6. area of 0.99 between positive and negative values of 𝑧

This is similar to letter e. the excess area which is not covered is \(0.01\). We divide this equally between the tails of the standard normal distribution and we have \(0.005\).

stdnormal+geom_ribbon(data = subset(normal, z > qnorm(0.005, lower.tail = TRUE) & z < qnorm(0.005, lower.tail = FALSE)), aes(ymax = y), ymin = 0, fill = "blue", alpha = 0.3)

Now, for the \(z\) values:

qnorm(0.005, lower.tail = TRUE)

## [1] -2.575829

The \(z\) values are \(-2.575829\) and \(+2.575829\).

\(~\)

Problem 8: Evaluate the following: For these problems, note that when the standard normal random variable \(Z\) assumes exactly one of its possible values, the corresponding probability is \(0\), i.e., \(P(Z=z) = 0\).

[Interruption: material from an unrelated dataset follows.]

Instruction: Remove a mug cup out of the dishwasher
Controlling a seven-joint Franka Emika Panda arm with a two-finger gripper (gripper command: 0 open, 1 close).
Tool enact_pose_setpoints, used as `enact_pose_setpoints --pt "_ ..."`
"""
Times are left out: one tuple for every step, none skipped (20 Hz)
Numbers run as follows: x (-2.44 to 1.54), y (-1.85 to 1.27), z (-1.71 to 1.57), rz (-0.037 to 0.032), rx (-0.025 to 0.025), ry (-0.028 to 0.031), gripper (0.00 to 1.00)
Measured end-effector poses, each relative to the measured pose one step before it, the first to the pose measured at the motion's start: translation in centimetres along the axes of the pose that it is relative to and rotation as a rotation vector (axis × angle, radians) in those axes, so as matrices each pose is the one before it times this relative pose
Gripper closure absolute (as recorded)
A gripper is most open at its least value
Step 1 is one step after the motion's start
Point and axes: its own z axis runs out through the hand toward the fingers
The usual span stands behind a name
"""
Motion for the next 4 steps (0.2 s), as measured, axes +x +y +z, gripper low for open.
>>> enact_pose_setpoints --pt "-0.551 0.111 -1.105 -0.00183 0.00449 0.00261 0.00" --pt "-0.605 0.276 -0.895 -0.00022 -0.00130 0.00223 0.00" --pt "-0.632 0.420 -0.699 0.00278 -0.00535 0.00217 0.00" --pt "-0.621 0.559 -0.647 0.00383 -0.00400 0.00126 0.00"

1. \(𝑃(-0.82 ≤ z < 1.30 )\)

stdnormal+geom_ribbon(data = subset(normal, z > -0.82 & z < 1.30), aes(ymax = y), ymin = 0, fill = "blue", alpha = 0.3)

pnorm(1.30)-pnorm(-0.82)

## [1] 0.6970915

The probability of a \(z\) value being greater than or equal to \(-0.82\) but lesser than \(1.30\) is \(0.6970915\).

\(~\)

2. \(𝑃(−2.60<𝑧≤−0.55)\)

stdnormal+geom_ribbon(data = subset(normal, z > -2.60 & z < -0.55), aes(ymax = y), ymin = 0, fill = "blue", alpha = 0.3)

pnorm(-0.55)-pnorm(-2.60)

## [1] 0.2864985

The probability of a \(z\) value being greater than \(-2.60\) but lesser than or equal to \(-0.55\) is \(0.2864985\).

\(~\)

3. \(𝑃( 1.07≤𝑧≤2.81)\)

stdnormal+geom_ribbon(data = subset(normal, z > 1.07 & z < 2.81), aes(ymax = y), ymin = 0, fill = "blue", alpha = 0.3)

pnorm(2.81)-pnorm(1.07)

## [1] 0.1398326

The probability of a \(z\) value being greater than or equal to \(1.07\) but lesser than or equal to \(2.81\) is \(0.1398326\).